Exercise aim → Lines from the top of the entries through the line that has "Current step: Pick" must be duplicated exactly, and no others.

Provided data →
- Opening Delimiter -

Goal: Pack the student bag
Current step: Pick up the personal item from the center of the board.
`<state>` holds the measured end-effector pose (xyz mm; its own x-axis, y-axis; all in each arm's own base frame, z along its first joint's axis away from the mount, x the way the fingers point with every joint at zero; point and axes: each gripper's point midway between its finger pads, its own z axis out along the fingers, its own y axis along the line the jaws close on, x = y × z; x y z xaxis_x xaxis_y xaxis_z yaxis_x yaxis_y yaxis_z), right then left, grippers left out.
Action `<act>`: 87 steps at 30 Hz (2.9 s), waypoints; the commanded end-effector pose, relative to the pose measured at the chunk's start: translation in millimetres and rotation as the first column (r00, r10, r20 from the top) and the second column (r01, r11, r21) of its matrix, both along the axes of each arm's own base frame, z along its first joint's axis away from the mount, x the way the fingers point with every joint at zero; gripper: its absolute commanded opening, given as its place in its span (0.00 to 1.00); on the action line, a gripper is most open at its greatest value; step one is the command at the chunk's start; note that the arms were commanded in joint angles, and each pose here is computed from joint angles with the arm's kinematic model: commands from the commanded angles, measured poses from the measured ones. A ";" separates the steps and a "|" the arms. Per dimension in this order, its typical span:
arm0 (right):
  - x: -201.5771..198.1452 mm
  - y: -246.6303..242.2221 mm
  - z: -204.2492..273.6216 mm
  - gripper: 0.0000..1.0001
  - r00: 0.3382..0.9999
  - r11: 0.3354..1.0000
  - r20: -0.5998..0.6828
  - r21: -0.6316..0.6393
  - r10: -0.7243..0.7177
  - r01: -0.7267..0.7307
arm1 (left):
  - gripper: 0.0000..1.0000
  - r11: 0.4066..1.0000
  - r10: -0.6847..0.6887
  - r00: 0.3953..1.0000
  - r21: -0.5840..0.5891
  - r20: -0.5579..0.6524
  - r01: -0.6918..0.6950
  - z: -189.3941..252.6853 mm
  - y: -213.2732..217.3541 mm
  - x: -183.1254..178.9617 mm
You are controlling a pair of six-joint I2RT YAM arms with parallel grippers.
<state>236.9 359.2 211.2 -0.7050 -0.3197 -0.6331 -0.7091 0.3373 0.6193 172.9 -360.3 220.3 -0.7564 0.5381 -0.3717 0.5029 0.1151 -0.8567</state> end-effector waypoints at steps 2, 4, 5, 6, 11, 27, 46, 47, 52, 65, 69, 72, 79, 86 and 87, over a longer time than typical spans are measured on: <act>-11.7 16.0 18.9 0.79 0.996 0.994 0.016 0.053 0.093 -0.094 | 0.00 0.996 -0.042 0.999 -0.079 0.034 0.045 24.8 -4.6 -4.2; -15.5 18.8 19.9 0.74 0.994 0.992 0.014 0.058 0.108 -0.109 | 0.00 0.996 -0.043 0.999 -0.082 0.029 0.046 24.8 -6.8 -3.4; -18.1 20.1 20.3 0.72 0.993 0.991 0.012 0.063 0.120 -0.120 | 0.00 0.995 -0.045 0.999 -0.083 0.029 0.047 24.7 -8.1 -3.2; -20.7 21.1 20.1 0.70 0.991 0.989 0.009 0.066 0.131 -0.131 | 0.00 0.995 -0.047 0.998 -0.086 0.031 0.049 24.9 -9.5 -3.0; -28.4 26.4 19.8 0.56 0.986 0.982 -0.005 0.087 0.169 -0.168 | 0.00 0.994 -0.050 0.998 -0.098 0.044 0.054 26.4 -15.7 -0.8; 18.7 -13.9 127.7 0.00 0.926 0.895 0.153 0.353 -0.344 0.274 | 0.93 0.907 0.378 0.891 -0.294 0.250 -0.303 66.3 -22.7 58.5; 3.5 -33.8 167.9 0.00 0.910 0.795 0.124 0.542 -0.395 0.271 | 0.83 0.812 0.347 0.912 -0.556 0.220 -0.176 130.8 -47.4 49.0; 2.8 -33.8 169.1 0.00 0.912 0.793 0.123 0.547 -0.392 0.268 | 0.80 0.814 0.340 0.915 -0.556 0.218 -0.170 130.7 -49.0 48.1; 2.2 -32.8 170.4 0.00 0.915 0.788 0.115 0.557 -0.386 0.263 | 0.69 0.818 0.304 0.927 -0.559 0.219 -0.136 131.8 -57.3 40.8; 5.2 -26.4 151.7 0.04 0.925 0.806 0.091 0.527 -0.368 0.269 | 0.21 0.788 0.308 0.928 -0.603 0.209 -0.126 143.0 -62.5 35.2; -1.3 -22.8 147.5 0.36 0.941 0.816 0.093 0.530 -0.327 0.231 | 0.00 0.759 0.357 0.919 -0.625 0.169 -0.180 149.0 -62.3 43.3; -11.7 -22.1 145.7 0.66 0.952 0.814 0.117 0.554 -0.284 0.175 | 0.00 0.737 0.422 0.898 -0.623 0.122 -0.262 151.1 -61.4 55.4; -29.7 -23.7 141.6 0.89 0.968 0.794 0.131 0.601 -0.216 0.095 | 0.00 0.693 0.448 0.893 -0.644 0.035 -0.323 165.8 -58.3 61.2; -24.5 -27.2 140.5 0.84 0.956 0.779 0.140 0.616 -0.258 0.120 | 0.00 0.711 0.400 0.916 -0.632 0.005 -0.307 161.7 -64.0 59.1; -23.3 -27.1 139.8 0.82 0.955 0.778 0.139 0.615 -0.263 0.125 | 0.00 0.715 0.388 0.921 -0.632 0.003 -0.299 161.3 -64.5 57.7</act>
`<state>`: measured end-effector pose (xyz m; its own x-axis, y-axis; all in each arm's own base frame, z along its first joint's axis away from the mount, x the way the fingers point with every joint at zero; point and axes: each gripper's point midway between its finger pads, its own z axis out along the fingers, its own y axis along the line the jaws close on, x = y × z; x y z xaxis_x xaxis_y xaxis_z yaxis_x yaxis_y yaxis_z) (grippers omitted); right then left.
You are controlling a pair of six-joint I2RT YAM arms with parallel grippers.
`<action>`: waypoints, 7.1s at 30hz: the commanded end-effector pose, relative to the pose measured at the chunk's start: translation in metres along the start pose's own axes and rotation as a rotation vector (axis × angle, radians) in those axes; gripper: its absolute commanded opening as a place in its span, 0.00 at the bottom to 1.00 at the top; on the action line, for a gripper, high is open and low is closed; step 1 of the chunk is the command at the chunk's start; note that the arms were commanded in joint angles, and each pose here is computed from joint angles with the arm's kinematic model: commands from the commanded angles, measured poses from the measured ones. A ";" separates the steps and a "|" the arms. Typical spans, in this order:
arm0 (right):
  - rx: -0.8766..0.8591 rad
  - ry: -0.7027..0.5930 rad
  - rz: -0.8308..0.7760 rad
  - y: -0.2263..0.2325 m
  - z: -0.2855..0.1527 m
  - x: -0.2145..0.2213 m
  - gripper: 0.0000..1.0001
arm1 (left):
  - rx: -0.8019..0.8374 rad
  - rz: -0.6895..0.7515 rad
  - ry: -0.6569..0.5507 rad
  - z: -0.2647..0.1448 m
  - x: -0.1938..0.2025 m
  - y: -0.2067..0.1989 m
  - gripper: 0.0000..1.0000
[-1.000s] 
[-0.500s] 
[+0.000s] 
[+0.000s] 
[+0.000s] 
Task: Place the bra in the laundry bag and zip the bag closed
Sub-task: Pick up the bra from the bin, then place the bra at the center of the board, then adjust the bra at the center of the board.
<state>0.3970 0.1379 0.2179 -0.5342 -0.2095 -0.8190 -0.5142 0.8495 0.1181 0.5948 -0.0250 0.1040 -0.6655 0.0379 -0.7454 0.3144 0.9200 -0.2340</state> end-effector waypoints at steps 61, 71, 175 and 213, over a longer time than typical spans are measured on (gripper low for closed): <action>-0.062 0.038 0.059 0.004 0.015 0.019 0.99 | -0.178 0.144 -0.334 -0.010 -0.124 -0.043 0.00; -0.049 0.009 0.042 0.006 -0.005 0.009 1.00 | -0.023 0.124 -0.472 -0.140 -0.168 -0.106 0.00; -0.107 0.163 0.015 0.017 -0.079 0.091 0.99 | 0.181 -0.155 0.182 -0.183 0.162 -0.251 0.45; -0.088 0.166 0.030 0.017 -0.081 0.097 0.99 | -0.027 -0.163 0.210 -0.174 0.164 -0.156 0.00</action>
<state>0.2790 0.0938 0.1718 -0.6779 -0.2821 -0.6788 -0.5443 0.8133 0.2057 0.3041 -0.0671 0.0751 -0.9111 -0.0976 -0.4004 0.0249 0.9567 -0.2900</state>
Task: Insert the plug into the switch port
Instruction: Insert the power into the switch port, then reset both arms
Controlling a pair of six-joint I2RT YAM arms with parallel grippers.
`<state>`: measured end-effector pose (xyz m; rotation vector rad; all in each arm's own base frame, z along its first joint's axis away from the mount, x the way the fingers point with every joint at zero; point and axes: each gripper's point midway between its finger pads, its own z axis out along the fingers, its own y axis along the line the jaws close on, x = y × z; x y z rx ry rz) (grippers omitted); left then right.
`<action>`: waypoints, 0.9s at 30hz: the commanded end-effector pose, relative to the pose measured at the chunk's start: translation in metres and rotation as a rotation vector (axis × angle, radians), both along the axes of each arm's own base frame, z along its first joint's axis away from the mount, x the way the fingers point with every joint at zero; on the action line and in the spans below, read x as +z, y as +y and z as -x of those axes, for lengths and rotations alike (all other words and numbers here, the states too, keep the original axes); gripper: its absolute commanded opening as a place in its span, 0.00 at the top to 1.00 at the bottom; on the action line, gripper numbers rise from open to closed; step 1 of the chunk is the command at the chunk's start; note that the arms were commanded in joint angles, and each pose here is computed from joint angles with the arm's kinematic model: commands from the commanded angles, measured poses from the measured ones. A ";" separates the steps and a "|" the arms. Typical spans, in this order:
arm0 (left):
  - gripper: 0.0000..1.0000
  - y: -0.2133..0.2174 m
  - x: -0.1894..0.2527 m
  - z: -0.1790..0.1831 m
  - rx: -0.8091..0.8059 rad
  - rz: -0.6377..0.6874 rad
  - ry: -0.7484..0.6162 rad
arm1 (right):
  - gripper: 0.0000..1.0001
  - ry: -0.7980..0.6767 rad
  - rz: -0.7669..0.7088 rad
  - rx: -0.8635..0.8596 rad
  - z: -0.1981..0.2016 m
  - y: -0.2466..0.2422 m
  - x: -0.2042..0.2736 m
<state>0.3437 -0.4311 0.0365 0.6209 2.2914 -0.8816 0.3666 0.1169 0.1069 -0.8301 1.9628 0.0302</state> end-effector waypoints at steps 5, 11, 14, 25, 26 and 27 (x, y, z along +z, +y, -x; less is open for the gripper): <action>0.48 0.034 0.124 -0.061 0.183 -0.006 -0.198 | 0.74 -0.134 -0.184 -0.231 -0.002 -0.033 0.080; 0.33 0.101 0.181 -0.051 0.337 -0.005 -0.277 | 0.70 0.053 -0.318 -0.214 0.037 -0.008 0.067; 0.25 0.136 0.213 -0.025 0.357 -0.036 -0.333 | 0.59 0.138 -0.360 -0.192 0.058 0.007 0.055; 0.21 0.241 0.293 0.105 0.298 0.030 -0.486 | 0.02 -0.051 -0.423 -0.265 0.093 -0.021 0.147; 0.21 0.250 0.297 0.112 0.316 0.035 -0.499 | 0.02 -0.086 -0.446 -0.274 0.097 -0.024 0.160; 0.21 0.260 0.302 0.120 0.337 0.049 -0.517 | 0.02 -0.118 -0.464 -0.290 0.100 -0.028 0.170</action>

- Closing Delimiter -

The completed task →
Goal: Pack the student bag
Current step: Pick up the personal item from the center of the board.

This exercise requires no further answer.